Work request: The reply should contain all the data below, repeated exactly, and none of the images.
========
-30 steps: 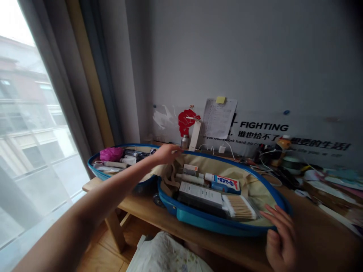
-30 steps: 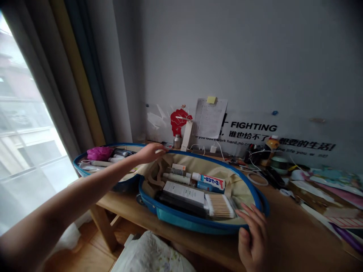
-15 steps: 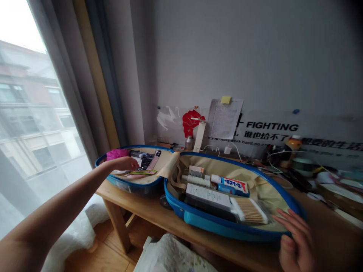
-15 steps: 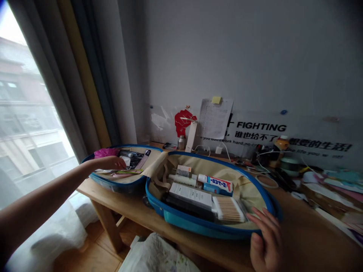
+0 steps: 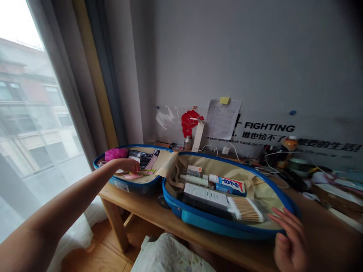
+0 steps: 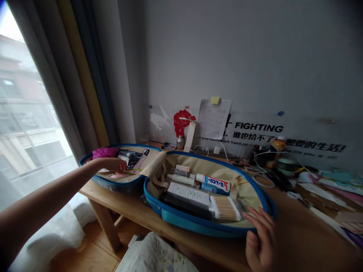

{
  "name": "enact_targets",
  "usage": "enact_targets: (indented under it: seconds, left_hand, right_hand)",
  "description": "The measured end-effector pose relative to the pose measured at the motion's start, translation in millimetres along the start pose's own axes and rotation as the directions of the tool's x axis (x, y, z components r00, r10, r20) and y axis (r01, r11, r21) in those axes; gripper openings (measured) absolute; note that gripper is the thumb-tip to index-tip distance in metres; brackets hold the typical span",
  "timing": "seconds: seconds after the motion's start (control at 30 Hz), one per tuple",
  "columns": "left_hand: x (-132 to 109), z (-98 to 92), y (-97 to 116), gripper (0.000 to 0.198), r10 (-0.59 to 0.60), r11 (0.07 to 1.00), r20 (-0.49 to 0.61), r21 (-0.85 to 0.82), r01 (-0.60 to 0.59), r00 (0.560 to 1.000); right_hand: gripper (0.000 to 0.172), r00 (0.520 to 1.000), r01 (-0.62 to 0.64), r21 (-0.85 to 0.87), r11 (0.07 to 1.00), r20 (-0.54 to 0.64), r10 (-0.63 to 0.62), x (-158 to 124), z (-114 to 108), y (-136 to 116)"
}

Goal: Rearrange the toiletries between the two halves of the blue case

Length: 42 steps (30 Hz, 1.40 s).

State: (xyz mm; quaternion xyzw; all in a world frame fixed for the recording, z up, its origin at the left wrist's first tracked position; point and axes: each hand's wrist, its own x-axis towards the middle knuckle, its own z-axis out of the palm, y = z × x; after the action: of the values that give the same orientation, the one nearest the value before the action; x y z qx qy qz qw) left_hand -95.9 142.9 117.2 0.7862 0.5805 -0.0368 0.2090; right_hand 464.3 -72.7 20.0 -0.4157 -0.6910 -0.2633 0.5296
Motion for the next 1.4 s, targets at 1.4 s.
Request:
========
Your solution:
-30 steps: 
-30 steps: 
-15 steps: 
-15 steps: 
+0 steps: 
+0 steps: 

{
  "name": "enact_targets",
  "usage": "enact_targets: (indented under it: seconds, left_hand, right_hand)",
  "description": "The measured end-effector pose relative to the pose measured at the motion's start, translation in millimetres along the start pose's own axes and rotation as the directions of the tool's x axis (x, y, z components r00, r10, r20) and y axis (r01, r11, r21) in those axes; gripper openings (measured) absolute; note that gripper is the thumb-tip to index-tip distance in metres; brackets hold the typical span",
  "timing": "seconds: seconds after the motion's start (control at 30 Hz), one per tuple",
  "columns": "left_hand: x (-132 to 109), z (-98 to 92), y (-97 to 116), gripper (0.000 to 0.198), r10 (-0.59 to 0.60), r11 (0.07 to 1.00), r20 (-0.49 to 0.61), r21 (-0.85 to 0.82), r01 (-0.60 to 0.59), r00 (0.560 to 1.000); right_hand: gripper (0.000 to 0.172), r00 (0.520 to 1.000), r01 (-0.62 to 0.64), r21 (-0.85 to 0.87), r11 (0.07 to 1.00), r20 (-0.54 to 0.64), r10 (-0.63 to 0.62), x (-158 to 124), z (-114 to 108), y (-136 to 116)"
}

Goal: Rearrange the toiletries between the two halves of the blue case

Length: 42 steps (30 Hz, 1.40 s).

State: (xyz mm; quaternion xyzw; all in a world frame fixed for the recording, z up, its origin at the left wrist's first tracked position; point and axes: each hand's wrist, its own x-axis towards the middle knuckle, its own z-axis out of the palm, y = z × x; after the action: of the values that give the same orientation, the one nearest the value before the action; x y z qx qy qz qw) left_hand -95.9 142.9 117.2 0.7862 0.5805 -0.0368 0.2090; right_hand 464.3 -72.7 20.0 -0.4157 -0.6910 -0.2633 0.5296
Motion for the next 1.4 s, targets at 1.4 s.
Request:

No additional output is required for this exercise.